A year to the day, the 24th August 2012, I was in Spain, riding the Camino , and had reached the town of Sarria, more of a dirty modern city really. It was the only disappointing destination of the Camino.

My accommodation, allegedly 3 star, the Hotel Alfonso IX was at once forgettable yet memorable – it was a depressing, dark and dingy multi-storey “box” that had seen in the past 4 or even 5 stars. Secondly it was obviously THE place to stay in Sarria. Around 6 pm a white stretched limousine pulled up and out stepped a stylish middle aged woman, predictably with cigarette in mouth, and a male companion looking like a disheveled Luciano Pavarotti also smoking, but a cigar. Lest you jump to the wrong conclusion, remember that the real Pavarotti had died from pancreatic carcinoma a few years previously!

Imagine my surprise when, about 30 minutes later, drifting through what were very thin walls, came the sound of a voice, singing. A tenor, then in answer, the soprano! For the next 45 minutes I was treated to the equivalent of high quality “Muzak”… As they trilled and tra-la-la-ed up and down their scales. Of course it was possible that they were in reality having mad passionate sex with the sound system on high. But the next morning I did verify their singing as there was a flyer advertising a concert of operatic bel canto delights in the Sarria town hall the previous evening. Moreover both singers were in the foyer, each smoking and autographing a photo of themselves, for the impressed bellboy! Bellboys in Spain and especially in Sarria, were obviously classically educated.

As I am now learning the Recorder, I wonder, if I returned to the Alfonso IX, would I stand a chance with the bellboy? I would even tolerate a cigarette in my mouth if that would add to the attraction! However smoking a cigarette and playing the Recorder at the same time would require sucking and blowing simultaneously, a feat I suspect even my teacher could not manage, despite her years of practice and on the double reed what’s more.

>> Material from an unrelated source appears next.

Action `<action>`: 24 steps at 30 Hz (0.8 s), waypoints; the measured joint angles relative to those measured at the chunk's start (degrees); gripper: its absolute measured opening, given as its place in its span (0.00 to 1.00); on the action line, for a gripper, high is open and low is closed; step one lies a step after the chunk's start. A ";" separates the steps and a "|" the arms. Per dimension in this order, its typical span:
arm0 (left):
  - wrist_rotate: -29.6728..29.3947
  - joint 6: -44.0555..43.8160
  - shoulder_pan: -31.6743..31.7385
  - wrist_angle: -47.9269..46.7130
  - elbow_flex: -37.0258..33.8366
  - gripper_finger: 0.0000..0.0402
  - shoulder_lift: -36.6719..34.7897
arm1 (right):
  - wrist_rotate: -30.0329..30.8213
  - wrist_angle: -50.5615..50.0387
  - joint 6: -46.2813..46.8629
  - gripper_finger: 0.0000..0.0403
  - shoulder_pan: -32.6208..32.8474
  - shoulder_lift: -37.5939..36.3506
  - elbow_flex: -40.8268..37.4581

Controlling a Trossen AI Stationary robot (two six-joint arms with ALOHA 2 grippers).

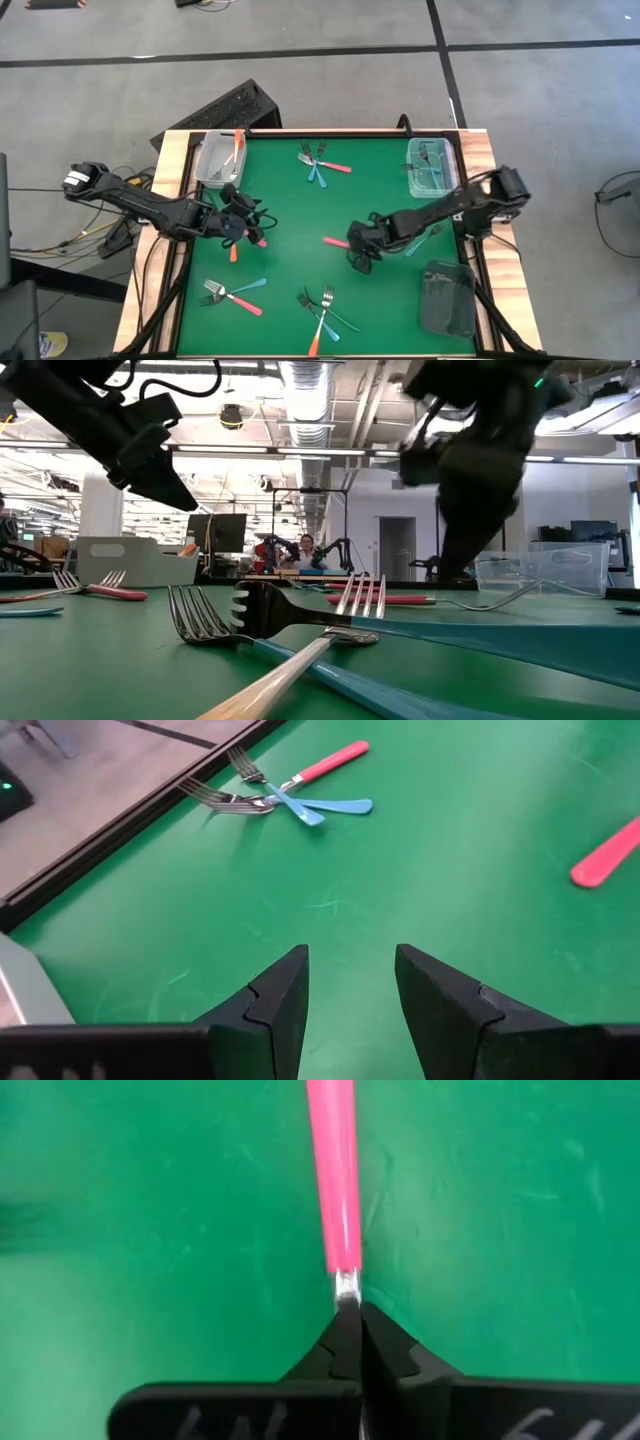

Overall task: Sort silverware by color (type)
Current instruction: Put the pink fork into the black bin

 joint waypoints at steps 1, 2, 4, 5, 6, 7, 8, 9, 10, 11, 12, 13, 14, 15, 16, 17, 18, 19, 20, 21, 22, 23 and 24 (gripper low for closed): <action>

If, in my wildest dreams, the bellboy was swept off his feet, by this smoking Recorder player, we would settle down in Spain together and open a pub, named obviously “The Weed and Whistle”.

But the name of the hotel provoked my curiosity. Who was this effeminate sounding Alfonso, of which there had been at least 9? Well he was the King of Leon born in 1171 died 1230, and certainly not a fairy, for he fathered 21 children by 5 wives and in addition sired some 15 “bastards”. By my reckoning, his wives and offspring would have occupied every single room of the modern Hotel Alfonso IX, especially the Bridal Suite. Imagine the noise through those thin walls!

One of his daughters married into the Ponce de Leon family, but they were “without issue”- An utterly predictable outcome , when the groom has the family name of “ponce”.

Finally, Alfonso is said to have been called the “Baboso” or “Slobberer” because he was subject to fits of rage during which he foamed at the mouth.

So here I sit in flight on an Emirates Boeing 777 to Frankfurt on the 24th August 2013. A new bike awaits me in Dresden. My Recorder in my luggage, practicing sucking and blowing as I listen to a concerto for Bassoon and Orchestra, (in deference to my music teacher).

Addendum: after an hour of experimentation (seated in 11F Business Class) and thanks in part to my anatomical training, I think I have the answer – gentle blowing through the mouth, tonguing the Recorder at the same time, whilst just as gently, drawing in through the nose. The down side is that this manouvre can only be successful if I draw gently on the cigarette inserted up one nostril and block the other with a cotton ball, simultaneously with the Recorder in my mouth. There is a niggling doubt that unless the Bellboy is visually impaired, it may not achieve the desired outcome…..The woman in seat 11E has just activated the call button and requested she change seats.